• WHAT TO WORK ON:
Look through the data for the string "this". Copy every line where it is found.

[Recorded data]
::::::::::

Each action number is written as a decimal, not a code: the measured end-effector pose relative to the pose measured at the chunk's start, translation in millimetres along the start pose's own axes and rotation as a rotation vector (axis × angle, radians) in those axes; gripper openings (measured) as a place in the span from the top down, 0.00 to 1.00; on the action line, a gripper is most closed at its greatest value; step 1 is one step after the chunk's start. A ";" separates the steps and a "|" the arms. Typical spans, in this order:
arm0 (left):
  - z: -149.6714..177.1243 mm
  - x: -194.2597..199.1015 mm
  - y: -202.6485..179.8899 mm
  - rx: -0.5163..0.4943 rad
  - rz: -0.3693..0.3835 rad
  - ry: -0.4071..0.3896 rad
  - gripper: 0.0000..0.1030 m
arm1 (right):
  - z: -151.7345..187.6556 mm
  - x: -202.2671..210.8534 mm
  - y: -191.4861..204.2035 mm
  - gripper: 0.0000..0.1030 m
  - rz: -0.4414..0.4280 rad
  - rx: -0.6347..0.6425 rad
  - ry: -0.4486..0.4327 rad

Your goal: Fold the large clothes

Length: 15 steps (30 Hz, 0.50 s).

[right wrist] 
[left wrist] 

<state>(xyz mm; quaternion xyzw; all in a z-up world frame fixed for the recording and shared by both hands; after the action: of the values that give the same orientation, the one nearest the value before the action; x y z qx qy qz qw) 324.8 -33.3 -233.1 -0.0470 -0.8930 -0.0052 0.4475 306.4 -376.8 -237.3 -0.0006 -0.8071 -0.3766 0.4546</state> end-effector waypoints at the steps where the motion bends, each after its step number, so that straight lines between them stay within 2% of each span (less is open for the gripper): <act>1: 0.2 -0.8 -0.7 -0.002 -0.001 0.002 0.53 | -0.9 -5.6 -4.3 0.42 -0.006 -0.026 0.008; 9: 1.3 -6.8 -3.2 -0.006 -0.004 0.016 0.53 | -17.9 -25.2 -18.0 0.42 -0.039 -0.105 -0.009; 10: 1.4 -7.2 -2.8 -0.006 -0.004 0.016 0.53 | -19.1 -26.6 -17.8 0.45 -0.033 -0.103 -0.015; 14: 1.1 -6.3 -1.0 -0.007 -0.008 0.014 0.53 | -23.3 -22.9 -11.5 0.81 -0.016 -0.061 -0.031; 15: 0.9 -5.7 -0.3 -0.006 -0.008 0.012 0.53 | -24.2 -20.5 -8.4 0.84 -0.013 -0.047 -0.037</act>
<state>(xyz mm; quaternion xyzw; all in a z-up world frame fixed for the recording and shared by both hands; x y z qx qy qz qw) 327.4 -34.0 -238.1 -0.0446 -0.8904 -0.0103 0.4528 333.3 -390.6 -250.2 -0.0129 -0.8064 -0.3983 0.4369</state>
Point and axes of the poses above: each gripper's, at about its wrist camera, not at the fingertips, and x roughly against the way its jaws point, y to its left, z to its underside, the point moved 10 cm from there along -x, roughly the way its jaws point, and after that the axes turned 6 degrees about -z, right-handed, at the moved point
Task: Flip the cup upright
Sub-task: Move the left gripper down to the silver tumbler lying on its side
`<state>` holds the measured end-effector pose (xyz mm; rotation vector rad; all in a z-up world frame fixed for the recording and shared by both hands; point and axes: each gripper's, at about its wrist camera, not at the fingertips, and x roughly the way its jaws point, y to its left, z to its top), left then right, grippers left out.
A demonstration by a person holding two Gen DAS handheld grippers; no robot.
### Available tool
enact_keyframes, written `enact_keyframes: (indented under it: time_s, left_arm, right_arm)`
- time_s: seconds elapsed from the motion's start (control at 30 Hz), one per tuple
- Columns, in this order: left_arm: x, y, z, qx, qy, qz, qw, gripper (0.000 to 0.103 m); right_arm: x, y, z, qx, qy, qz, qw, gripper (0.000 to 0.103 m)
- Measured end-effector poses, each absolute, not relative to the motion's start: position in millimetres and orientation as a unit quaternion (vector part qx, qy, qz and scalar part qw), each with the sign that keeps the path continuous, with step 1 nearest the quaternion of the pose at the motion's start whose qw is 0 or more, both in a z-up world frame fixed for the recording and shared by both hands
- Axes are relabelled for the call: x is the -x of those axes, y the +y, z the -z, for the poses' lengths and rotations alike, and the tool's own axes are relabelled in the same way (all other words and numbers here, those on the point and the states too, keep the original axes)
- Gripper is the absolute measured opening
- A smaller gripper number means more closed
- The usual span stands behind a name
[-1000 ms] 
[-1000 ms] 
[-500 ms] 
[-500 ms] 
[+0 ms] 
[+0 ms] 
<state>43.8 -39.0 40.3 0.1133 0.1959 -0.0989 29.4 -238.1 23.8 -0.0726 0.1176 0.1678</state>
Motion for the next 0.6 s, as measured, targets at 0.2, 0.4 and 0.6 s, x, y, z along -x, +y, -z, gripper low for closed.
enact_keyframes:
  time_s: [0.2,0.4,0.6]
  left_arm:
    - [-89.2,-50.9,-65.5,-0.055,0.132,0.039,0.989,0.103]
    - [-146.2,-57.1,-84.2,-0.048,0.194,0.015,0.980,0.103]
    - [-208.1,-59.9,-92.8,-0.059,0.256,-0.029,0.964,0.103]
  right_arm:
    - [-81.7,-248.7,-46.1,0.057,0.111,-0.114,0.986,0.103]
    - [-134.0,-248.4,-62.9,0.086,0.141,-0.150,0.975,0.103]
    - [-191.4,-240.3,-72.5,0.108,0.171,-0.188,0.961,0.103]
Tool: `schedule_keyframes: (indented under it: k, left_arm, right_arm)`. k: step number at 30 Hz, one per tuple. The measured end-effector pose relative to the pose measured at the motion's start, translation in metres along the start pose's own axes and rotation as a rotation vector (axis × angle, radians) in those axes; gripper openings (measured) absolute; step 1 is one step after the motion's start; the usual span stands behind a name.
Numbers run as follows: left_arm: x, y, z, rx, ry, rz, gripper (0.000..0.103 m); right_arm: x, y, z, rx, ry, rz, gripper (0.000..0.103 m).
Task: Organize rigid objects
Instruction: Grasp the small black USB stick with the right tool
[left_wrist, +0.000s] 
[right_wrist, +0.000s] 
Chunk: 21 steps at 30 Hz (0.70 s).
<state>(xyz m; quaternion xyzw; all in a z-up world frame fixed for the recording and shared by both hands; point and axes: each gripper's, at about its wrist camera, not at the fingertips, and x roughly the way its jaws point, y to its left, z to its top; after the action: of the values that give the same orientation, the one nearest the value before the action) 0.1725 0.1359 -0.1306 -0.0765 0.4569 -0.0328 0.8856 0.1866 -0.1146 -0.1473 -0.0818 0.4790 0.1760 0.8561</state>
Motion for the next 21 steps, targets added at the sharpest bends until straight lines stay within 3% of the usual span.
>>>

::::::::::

• PROBLEM SOLUTION:
Each action number is written as a decimal, not a code: the measured end-effector pose relative to the pose measured at the chunk's start, translation in millimetres along the start pose's own axes and rotation as a rotation vector (axis × angle, radians) in those axes; gripper openings (measured) as a place in the span from the top down, 0.00 to 1.00; on the action line, a gripper is most closed at its greatest value; step 1 is one step after the chunk's start. A ";" separates the steps and a "|" the arms. Typical spans, in this order:
- Columns, in this order: left_arm: x, y, z, qx, qy, qz, qw, gripper (0.000 to 0.103 m); right_arm: x, y, z, qx, qy, qz, qw, gripper (0.000 to 0.103 m)

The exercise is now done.